• WORK TASK
All of the entries below are to be retyped exactly.

Start of INFORMATION GIVEN

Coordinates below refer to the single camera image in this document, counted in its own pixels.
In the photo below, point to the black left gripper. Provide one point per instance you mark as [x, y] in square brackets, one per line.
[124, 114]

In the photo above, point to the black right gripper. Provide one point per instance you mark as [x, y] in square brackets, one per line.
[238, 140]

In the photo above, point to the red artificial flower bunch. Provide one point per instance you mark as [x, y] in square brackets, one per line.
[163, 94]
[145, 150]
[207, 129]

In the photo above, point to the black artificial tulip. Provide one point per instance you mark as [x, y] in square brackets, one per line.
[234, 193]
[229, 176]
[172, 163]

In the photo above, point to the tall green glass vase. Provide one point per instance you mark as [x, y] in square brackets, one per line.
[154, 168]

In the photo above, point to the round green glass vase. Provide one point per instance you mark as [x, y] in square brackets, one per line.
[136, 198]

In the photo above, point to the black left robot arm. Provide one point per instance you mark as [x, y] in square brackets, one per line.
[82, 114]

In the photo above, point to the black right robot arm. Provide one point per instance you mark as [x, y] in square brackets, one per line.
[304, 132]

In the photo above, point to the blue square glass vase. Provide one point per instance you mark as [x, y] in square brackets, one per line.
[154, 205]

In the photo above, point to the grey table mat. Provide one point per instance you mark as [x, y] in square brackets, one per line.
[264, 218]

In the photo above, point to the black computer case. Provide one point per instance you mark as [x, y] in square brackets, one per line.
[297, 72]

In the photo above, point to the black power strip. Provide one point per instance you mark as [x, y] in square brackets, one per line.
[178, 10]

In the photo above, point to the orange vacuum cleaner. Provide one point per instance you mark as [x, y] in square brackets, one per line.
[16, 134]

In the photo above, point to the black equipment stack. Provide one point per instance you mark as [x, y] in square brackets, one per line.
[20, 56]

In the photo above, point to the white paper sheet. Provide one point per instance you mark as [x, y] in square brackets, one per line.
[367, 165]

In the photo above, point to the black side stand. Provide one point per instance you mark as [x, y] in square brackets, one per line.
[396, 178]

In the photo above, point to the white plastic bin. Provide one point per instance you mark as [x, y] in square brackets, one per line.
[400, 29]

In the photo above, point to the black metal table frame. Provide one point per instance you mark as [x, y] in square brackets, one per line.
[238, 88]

End of INFORMATION GIVEN

• OUTPUT BELOW
Coordinates below refer to the single camera image in this document, counted in its own pixels.
In the photo below, point to the black left gripper. Provide one point per instance you mark as [x, y] in square brackets, one per line.
[124, 114]

In the photo above, point to the black right gripper. Provide one point per instance you mark as [x, y] in square brackets, one per line.
[238, 140]

In the photo above, point to the red artificial flower bunch. Provide one point per instance you mark as [x, y] in square brackets, one per line.
[163, 94]
[145, 150]
[207, 129]

In the photo above, point to the black artificial tulip. Provide one point per instance you mark as [x, y] in square brackets, one per line.
[234, 193]
[229, 176]
[172, 163]

In the photo above, point to the tall green glass vase. Provide one point per instance you mark as [x, y] in square brackets, one per line.
[154, 168]

In the photo above, point to the round green glass vase. Provide one point per instance you mark as [x, y] in square brackets, one per line.
[136, 198]

In the photo above, point to the black left robot arm. Provide one point per instance you mark as [x, y] in square brackets, one per line.
[82, 114]

In the photo above, point to the black right robot arm. Provide one point per instance you mark as [x, y] in square brackets, one per line.
[304, 132]

In the photo above, point to the blue square glass vase. Provide one point per instance you mark as [x, y] in square brackets, one per line.
[154, 205]

In the photo above, point to the grey table mat. Provide one point per instance you mark as [x, y] in square brackets, one per line.
[264, 218]

In the photo above, point to the black computer case. Provide one point per instance you mark as [x, y] in square brackets, one per line.
[297, 72]

In the photo above, point to the black power strip. Provide one point per instance you mark as [x, y] in square brackets, one per line.
[178, 10]

In the photo above, point to the orange vacuum cleaner. Provide one point per instance you mark as [x, y] in square brackets, one per line.
[16, 134]

In the photo above, point to the black equipment stack. Provide one point per instance you mark as [x, y] in square brackets, one per line.
[20, 56]

In the photo above, point to the white paper sheet. Provide one point per instance you mark as [x, y] in square brackets, one per line.
[367, 165]

In the photo above, point to the black side stand. Provide one point per instance you mark as [x, y] in square brackets, one per line.
[396, 178]

In the photo above, point to the white plastic bin. Provide one point per instance you mark as [x, y] in square brackets, one per line.
[400, 29]

In the photo above, point to the black metal table frame. Provide one point per instance you mark as [x, y] in square brackets, one per line.
[238, 88]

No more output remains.